Filed under: Reviews | Tags: 2016, miss peregrine's home for peculiar children, tim burton
Director: Tim Burton
What makes Miss Peregrine’s Home for Peculiar Children stand out among other YA properties is its setting—an infinitely looping day in 1943 wherein an orphanage will be bombed by the Nazis. And yet, to the residents of the eponymous home, this moment in time is their refuge from the horrors that endlessly stalk them. Miss Peregrine’s (Eva Green) welcoming (albeit haunted) demeanor is at odds with the ever-looming threat, her children stiff-upper-lipping their way through imminent destruction.

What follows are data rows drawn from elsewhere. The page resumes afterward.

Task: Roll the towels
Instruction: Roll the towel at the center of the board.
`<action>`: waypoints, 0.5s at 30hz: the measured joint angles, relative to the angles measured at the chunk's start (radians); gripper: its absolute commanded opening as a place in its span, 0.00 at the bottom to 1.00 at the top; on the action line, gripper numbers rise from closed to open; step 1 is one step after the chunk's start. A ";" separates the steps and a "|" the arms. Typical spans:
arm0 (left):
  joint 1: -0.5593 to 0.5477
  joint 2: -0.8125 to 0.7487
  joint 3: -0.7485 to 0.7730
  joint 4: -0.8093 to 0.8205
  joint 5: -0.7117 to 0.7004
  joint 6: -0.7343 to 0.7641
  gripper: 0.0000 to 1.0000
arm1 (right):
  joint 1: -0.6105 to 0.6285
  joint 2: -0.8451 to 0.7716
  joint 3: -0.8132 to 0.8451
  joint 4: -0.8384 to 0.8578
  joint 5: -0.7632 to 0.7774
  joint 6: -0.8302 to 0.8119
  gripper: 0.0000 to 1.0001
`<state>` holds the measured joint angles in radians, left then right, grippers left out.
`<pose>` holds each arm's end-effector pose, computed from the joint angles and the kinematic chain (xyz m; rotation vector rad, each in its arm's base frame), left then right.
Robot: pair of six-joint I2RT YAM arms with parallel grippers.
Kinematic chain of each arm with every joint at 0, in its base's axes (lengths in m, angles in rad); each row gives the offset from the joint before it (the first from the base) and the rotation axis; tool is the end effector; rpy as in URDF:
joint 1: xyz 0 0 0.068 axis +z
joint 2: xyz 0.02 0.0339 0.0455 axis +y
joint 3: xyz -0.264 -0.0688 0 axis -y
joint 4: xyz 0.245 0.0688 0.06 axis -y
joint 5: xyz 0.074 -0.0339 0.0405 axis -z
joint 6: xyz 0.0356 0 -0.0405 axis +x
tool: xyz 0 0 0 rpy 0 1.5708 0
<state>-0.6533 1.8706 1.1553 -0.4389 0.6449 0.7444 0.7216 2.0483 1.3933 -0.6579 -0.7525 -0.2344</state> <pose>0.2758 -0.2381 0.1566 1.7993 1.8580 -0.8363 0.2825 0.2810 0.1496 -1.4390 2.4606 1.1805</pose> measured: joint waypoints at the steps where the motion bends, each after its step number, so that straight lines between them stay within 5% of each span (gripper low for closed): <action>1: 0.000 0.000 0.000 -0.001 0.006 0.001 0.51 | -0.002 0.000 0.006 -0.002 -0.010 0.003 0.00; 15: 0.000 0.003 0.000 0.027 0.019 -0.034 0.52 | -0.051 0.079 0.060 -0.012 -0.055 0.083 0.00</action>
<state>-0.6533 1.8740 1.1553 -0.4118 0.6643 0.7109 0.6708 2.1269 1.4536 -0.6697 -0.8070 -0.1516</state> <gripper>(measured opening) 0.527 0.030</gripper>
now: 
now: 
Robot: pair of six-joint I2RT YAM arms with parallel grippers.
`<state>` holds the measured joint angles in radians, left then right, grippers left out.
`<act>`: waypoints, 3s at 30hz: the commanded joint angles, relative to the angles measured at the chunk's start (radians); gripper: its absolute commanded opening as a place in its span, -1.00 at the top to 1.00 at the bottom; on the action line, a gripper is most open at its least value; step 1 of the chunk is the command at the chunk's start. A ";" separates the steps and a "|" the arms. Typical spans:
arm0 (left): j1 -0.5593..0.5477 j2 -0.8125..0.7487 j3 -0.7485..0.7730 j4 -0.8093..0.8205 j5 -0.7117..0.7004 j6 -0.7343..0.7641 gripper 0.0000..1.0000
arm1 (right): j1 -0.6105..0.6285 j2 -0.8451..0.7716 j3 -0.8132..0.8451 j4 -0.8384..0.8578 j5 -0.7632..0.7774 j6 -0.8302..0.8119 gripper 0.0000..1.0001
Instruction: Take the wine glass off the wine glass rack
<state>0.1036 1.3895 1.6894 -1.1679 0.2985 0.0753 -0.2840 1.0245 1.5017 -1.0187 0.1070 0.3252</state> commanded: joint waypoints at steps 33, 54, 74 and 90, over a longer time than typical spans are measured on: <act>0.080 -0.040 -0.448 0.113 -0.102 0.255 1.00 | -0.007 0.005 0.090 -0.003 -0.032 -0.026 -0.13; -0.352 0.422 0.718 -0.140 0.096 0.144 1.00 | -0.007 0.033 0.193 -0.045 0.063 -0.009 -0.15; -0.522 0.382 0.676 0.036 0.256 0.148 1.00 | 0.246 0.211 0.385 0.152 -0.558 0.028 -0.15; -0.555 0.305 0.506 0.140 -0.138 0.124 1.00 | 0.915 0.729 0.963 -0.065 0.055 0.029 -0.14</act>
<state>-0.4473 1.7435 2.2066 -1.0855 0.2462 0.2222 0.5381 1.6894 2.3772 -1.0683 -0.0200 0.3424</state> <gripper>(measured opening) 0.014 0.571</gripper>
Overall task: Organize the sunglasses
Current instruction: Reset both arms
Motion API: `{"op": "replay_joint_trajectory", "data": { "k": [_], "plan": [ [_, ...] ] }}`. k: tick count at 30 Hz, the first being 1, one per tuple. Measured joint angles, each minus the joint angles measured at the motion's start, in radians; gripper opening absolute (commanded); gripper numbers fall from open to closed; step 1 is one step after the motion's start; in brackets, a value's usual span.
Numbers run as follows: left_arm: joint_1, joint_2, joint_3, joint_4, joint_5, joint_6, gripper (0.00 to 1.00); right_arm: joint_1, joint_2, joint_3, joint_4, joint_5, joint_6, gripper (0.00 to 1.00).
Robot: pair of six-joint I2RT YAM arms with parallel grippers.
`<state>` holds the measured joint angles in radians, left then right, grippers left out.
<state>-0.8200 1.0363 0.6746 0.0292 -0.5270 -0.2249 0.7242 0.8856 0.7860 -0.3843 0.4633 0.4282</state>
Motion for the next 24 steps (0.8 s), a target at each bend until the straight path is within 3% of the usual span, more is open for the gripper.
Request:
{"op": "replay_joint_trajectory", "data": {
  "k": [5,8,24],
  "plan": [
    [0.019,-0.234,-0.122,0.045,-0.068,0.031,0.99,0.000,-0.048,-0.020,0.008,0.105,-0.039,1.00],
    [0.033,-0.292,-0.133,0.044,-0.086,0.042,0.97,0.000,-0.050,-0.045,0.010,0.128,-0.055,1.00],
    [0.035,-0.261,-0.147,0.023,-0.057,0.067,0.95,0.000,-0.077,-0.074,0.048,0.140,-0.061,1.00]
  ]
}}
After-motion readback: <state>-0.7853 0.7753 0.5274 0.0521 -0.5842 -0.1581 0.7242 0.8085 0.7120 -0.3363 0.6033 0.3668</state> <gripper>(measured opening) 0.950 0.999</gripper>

Tim Burton’s adaptation of the material maintains some of this intriguing sense of deathliness (particularly with the appearance of a boy who can make everything, including dead bodies, take life), but Asa Butterfield’s Jake might as well be a walking corpse, visibly attempting to overcome an American accent and losing any sense of his character’s interiority. Worse yet, a finale that literally becomes a funhouse destroys the sense of stakes from the material—if Samuel L. Jackson is an inspired choice to play the film’s Mr. Baron, Burton allows him to indulge his comedic chops as he delivers stale threats to children who outsmart him at every turn. The climactic battle devolves into a ridiculous show-and-tell in which mildly concerned children show off their superpowers at the expense of idiotic, bumbling villains.